AI in CI/CD
CI/CD is where agent speed meets production gates — useful for review comments and failure triage, dangerous when agents merge or deploy without human approval.
Last reviewed: June 2026
GitHub Actions, Codex Action, and Claude Code SDK APIs change frequently. Pin action SHAs and verify vendor docs before org-wide rollout.
What to automate vs not
| Automate (non-blocking) | Keep human-gated |
|---|---|
| PR review comments | Merge approval |
| Suggest test cases | Production deploy |
| Summarize failure logs | Schema migrations |
Label ai-assisted PRs | Secret rotation |
| Lint/format suggestions on bot branches | Infrastructure Terraform apply |
Policy belongs in Team AI Policy and AI Code Review.
Common patterns
PR review bot (comment-only)
# .github/workflows/ai-review.yml (illustrative — pin exact action version)
name: AI Review
on:
pull_request:
types: [opened, synchronize]
jobs:
review:
runs-on: ubuntu-latest
permissions:
pull-requests: write
contents: read
steps:
- uses: actions/checkout@v4
with:
fetch-depth: 0
- name: Run review tool
env:
OPENAI_API_KEY: ${{ secrets.OPENAI_API_KEY }}
run: |
# Vendor CLI or custom script — posts comments, does not approve
echo "Run org-approved review CLI here"
Never store API keys in workflow files. Use GitHub Secrets. Comments only — do not set required checks on AI alone.
Failure triage on CI red
On test failure, post workflow summary with AI-generated hypothesis:
- Capture failed job log (truncate to token budget)
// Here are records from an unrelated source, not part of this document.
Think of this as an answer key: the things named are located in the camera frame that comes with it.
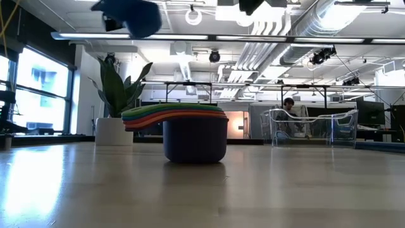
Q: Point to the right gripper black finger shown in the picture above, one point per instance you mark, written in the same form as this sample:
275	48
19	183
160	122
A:
250	6

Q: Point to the black track light cluster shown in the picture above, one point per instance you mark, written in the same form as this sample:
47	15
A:
321	56

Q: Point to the black equipment stand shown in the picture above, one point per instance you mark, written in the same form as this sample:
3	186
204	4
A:
6	104

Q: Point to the black computer monitor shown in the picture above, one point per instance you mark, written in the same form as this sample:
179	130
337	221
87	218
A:
370	112

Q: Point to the large glass window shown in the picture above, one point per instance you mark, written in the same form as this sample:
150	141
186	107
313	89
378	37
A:
41	76

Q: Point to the silver ventilation duct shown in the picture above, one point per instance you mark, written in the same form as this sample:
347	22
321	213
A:
303	52

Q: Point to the navy measuring cup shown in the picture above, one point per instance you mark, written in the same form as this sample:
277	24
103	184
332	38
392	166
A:
196	142

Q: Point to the clear plastic basket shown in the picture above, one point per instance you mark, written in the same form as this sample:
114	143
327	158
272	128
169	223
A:
345	126

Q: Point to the light blue measuring cup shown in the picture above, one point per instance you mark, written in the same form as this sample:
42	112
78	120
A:
142	19

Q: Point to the green snake plant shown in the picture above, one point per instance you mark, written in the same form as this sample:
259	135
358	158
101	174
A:
115	92

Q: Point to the black ceiling spotlight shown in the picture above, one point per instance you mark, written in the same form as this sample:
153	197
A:
110	58
214	56

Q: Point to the orange measuring cup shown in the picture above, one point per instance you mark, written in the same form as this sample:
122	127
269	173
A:
134	127

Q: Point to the long ceiling light strip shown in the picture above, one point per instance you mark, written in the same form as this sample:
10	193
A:
88	35

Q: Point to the white ceiling pipes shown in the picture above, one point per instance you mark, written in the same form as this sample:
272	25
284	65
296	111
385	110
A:
253	50

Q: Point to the white plant pot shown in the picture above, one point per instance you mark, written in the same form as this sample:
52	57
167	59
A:
109	133

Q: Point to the person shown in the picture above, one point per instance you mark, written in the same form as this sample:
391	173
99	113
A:
288	102

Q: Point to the black frame background table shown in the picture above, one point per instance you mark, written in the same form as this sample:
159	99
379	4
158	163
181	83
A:
303	86
190	83

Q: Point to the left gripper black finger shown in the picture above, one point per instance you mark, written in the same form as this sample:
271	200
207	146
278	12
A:
112	23

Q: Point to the green measuring cup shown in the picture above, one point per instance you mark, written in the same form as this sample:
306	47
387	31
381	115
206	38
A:
177	107

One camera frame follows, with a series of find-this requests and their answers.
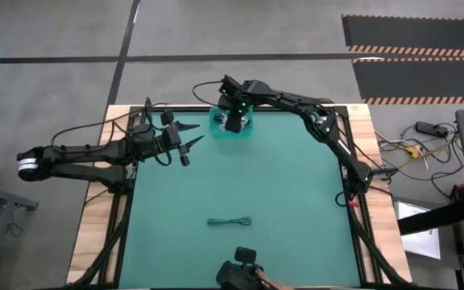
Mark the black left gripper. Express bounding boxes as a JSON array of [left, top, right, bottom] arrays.
[[159, 109, 206, 168]]

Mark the pale grey cable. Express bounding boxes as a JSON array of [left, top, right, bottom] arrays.
[[215, 114, 230, 133]]

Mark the translucent teal plastic bin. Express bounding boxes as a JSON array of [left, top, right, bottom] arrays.
[[209, 105, 255, 140]]

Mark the teal table mat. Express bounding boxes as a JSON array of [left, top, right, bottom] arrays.
[[118, 110, 362, 288]]

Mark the black mat orange striped edge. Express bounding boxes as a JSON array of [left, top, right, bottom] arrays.
[[341, 14, 464, 57], [351, 57, 464, 106]]

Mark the black power strip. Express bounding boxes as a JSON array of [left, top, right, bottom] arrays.
[[415, 120, 450, 138]]

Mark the black beam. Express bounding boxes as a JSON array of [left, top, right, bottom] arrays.
[[396, 183, 464, 237]]

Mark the white paper sheet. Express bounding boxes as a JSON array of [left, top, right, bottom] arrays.
[[394, 200, 442, 261]]

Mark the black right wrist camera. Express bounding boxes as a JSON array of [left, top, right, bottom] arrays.
[[218, 74, 242, 100]]

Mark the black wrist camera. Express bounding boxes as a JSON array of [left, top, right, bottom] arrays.
[[129, 122, 156, 142], [218, 74, 242, 100]]

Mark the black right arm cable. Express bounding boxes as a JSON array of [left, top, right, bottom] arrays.
[[192, 80, 225, 108]]

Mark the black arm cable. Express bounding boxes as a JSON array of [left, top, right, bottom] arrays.
[[192, 80, 225, 108], [50, 96, 172, 167]]

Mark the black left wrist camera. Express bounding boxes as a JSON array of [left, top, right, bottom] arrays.
[[129, 122, 156, 142]]

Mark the blue black braided cable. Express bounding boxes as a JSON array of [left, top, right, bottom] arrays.
[[206, 216, 253, 227]]

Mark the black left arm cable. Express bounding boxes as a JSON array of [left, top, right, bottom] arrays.
[[50, 96, 172, 167]]

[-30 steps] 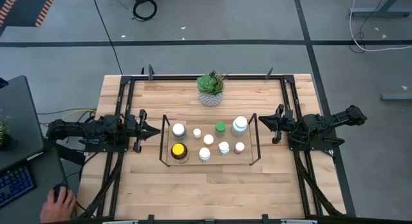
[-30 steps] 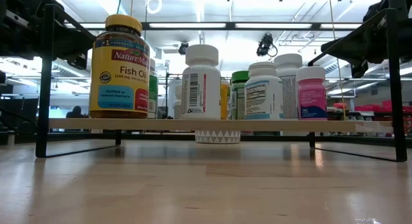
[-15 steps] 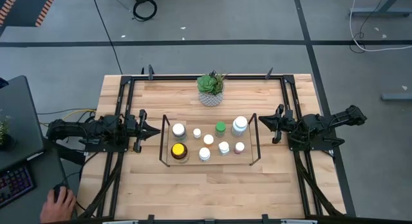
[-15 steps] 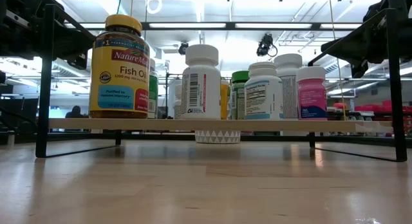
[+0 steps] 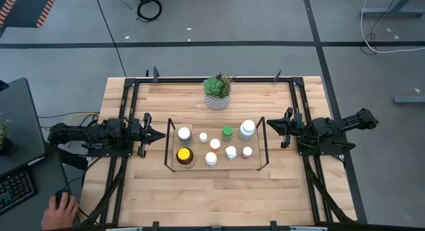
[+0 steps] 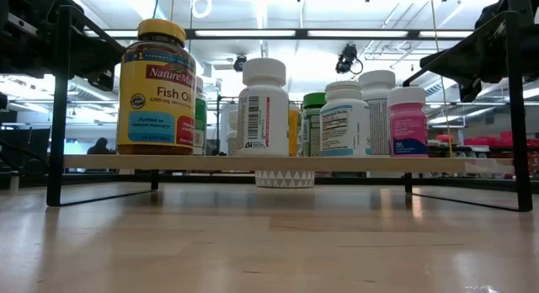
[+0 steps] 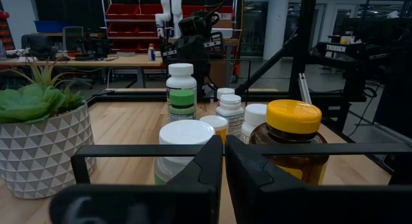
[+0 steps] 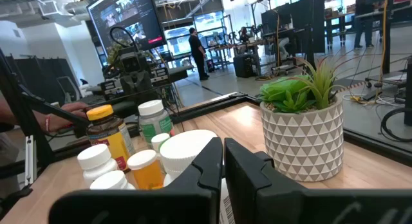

- Send to API with structured output — see Structured Outputs
- Post summary as job annotation or PR comment
- Developer verifies — AI does not auto-fix on main
Claude Code / Codex in CI
| Tool | CI fit |
|---|---|
| Codex GitHub Action | PR review comments (verify current action) |
| Claude Code SDK | Custom pipelines — script headless agent with scoped repo checkout |
| Aider | Rare in CI — better interactive |
Headless agents need read-only checkout and explicit file allowlists.
Security in CI
| Risk | Mitigation |
|---|---|
| Secret leak in logs | Mask secrets; redact tool output |
| Fork PR exfiltration | Do not run AI on external forks with secrets |
| Prompt injection via PR title/body | Sanitize; system prompt ignores instruction overrides |
Over-privileged GITHUB_TOKEN | Minimum permissions per job |
| Supply chain | Pin action SHAs; vet third-party review actions |
See MCP Security if CI agents use MCP.
Context limits in CI
| Source | Token cost |
|---|---|
| Full monorepo | Too large — use diff only |
git diff main...HEAD | Preferred for review |
| Failed test log (last 200 lines) | Enough for triage |
| AGENTS.md | Include for stack context |
See Context Engineering.
Observability
Log per run:
- Model ID and token usage
- Job URL and PR number
- Outcome (comment posted / skipped / error)
Route to same dashboards as product LLM features — LLM Observability.
Production concerns
| Concern | What to do |
|---|---|
| Cost | Trigger on PR open/sync only; skip draft PRs |
| Latency | Async jobs; do not block merge on AI |
| Flaky AI | Retry once; fail open (no comment) vs fail closed |
| Compliance | Enterprise API plans; zero retention contracts |